- EXERCISE DESCRIPTION -
Among the entries below, find the lines that hold the word "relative" and report them.

───── DATA FOR REVIEW

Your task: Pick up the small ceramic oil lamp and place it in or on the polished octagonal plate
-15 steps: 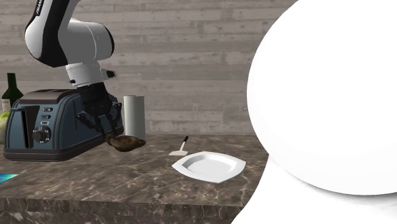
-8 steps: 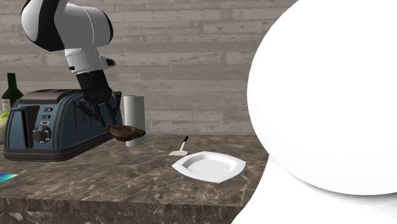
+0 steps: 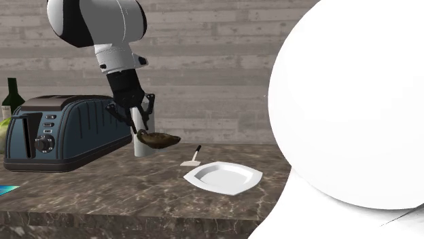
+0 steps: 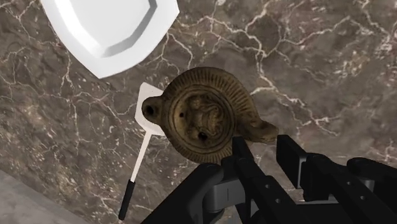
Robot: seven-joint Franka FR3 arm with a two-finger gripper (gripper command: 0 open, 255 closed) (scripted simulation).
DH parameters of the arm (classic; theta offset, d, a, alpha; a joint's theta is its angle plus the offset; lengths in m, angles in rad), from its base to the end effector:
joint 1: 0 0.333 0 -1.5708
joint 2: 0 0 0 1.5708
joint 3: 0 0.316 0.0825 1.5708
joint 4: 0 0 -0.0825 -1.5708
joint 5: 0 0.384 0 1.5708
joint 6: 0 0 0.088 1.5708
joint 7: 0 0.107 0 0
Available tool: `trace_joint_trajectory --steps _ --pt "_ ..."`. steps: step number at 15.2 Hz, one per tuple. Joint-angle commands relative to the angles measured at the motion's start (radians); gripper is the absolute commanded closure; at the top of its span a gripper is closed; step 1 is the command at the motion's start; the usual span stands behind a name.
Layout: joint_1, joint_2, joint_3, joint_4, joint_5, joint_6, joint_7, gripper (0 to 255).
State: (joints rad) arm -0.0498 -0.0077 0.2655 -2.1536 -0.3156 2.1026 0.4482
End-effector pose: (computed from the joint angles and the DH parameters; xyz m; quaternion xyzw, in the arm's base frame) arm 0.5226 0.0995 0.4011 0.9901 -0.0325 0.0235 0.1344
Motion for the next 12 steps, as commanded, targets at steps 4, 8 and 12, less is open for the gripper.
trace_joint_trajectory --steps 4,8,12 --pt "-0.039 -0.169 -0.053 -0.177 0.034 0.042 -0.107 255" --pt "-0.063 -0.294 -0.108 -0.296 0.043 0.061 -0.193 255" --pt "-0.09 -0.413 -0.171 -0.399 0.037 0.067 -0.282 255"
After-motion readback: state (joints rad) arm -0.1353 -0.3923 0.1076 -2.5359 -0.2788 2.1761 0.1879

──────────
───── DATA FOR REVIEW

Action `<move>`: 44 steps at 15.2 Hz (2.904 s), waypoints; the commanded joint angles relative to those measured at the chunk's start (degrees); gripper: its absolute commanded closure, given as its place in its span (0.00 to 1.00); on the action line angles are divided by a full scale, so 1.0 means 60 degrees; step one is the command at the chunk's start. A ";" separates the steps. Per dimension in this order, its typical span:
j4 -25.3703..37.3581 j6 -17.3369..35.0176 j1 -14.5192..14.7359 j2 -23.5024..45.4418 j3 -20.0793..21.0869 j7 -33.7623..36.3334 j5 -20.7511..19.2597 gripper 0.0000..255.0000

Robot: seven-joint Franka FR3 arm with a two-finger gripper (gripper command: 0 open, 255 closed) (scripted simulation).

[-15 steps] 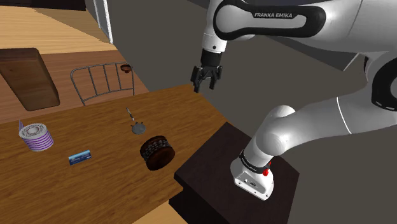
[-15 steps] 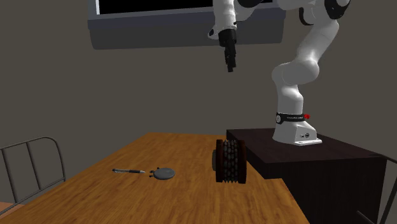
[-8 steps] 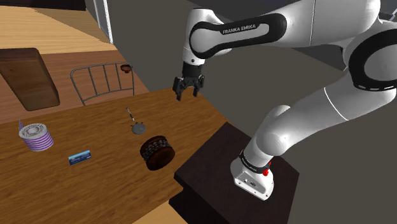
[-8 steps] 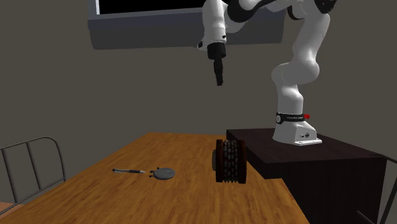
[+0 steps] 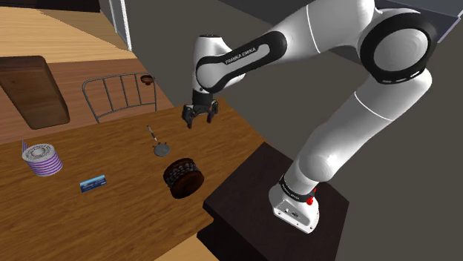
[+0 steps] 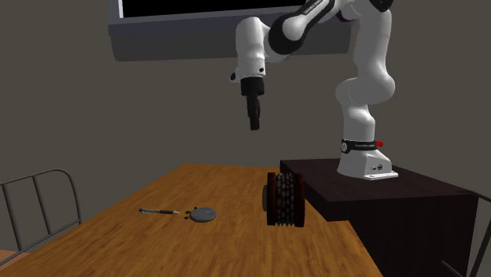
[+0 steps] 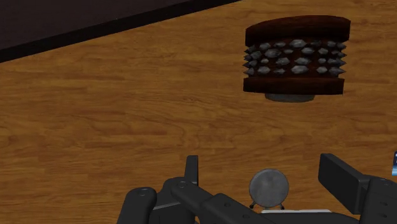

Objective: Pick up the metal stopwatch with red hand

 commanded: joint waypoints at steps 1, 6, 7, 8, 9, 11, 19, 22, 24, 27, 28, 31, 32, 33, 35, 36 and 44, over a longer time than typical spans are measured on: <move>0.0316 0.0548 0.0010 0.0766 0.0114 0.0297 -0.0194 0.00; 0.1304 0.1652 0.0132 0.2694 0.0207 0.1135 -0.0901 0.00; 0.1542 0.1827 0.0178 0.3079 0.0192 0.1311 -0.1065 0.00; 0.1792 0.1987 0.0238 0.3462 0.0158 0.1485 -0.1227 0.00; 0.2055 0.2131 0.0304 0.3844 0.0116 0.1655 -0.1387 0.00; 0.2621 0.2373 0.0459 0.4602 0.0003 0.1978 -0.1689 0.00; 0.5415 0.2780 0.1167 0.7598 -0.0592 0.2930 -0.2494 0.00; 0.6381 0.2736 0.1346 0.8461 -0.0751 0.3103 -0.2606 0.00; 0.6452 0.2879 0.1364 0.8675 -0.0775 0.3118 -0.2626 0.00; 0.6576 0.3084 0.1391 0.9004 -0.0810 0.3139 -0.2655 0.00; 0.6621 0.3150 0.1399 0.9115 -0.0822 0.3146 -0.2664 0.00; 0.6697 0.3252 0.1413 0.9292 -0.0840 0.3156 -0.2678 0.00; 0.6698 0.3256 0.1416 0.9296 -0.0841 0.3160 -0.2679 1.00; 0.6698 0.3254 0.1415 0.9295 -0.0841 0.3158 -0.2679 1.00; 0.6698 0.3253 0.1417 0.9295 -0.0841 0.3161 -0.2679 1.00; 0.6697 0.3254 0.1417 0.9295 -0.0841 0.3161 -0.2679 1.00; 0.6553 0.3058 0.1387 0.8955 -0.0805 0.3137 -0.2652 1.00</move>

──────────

- ANSWER AREA -
Available tool: `trace_joint_trajectory --steps _ --pt "_ ..."`. steps: step number at 15.2 Hz, one per tuple. Joint-angle commands relative to the angles measured at the motion's start (radians); gripper is the absolute commanded closure; at the top of its span a gripper is closed; step 1 is the command at the motion's start; the usual span stands behind a name.
Action `<move>`: 44 steps at 15.2 Hz (2.904 s), waypoints; the commanded joint angles relative to those measured at the chunk's start (degrees); gripper: its absolute commanded closure, given as its place in its span (0.00 to 1.00); on the action line angles are divided by a full scale, so 1.0 means 60 degrees; step one is the command at the chunk's start. A ";" separates the steps. Per dimension in this order, its typical span:

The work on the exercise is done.